- **Brief**
Start with the first line of the material. Repeat each line exactly through the one that contains "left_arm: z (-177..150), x".

== Segment start ==

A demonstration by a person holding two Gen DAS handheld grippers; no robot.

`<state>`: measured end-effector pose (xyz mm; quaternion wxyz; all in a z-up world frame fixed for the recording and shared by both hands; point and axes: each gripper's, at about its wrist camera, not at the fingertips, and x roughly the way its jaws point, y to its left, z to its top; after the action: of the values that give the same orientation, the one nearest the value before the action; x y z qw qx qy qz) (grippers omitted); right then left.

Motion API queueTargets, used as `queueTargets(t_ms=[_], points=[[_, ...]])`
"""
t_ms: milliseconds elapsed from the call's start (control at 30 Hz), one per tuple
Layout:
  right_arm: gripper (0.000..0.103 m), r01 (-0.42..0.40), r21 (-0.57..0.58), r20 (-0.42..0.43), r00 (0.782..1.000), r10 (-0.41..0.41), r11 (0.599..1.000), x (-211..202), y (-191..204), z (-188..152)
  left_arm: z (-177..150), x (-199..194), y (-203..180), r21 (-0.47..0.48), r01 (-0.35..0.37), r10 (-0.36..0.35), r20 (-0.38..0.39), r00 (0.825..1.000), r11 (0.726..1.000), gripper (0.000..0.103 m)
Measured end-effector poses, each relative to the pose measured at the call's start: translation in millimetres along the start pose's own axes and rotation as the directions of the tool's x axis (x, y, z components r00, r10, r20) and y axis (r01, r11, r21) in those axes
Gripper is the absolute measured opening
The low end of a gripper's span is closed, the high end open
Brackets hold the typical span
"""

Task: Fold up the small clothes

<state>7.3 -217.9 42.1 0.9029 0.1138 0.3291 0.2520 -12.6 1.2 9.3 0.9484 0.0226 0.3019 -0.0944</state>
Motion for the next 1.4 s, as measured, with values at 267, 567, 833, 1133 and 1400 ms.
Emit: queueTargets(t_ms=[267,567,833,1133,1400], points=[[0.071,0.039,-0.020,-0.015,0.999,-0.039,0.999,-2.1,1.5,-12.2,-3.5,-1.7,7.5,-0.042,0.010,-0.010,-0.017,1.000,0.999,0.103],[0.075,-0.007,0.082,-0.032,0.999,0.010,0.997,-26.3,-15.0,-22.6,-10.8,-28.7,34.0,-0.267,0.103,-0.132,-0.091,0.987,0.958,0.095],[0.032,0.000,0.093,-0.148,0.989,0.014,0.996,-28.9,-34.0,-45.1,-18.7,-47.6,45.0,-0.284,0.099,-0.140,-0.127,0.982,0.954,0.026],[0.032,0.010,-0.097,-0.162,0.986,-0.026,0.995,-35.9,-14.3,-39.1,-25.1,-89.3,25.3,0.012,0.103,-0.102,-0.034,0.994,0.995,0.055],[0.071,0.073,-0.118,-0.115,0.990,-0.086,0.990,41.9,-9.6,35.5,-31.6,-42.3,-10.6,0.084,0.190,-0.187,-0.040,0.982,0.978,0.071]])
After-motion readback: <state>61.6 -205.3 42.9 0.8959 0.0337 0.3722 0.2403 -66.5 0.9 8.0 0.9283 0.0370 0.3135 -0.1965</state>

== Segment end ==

- **Answer space**
A demonstration by a person holding two Gen DAS handheld grippers; no robot.

`<state>`: measured end-effector pose (xyz mm; quaternion wxyz; all in a z-up world frame fixed for the recording and shared by both hands; point and axes: each gripper's, at about its wrist camera, not at the fingertips, and x roughly the way its jaws point, y to its left, z to its top; after the action: of the values that give the same orientation, the one nearest the value before the action; x y z qw qx qy qz) (grippers omitted); right then left.

Motion API queueTargets, used as `queueTargets(t_ms=[_], points=[[_, ...]])`
"""
t_ms: milliseconds elapsed from the call's start (control at 30 Hz), one per tuple
Layout:
  right_arm: gripper (0.000..0.103 m), r01 (-0.42..0.40), r21 (-0.57..0.58), r20 (-0.42..0.43), r00 (0.782..1.000), r10 (-0.41..0.41), r11 (0.599..1.000), x (-211..202), y (-191..204), z (-188..152)
  left_arm: z (-177..150), x (-199..194), y (-203..180), r21 (-0.47..0.48), r01 (-0.35..0.37), r10 (-0.36..0.35), r20 (-0.38..0.39), r00 (0.825..1.000), r11 (0.726..1.000), gripper (0.000..0.103 m)

With this, the answer is complete.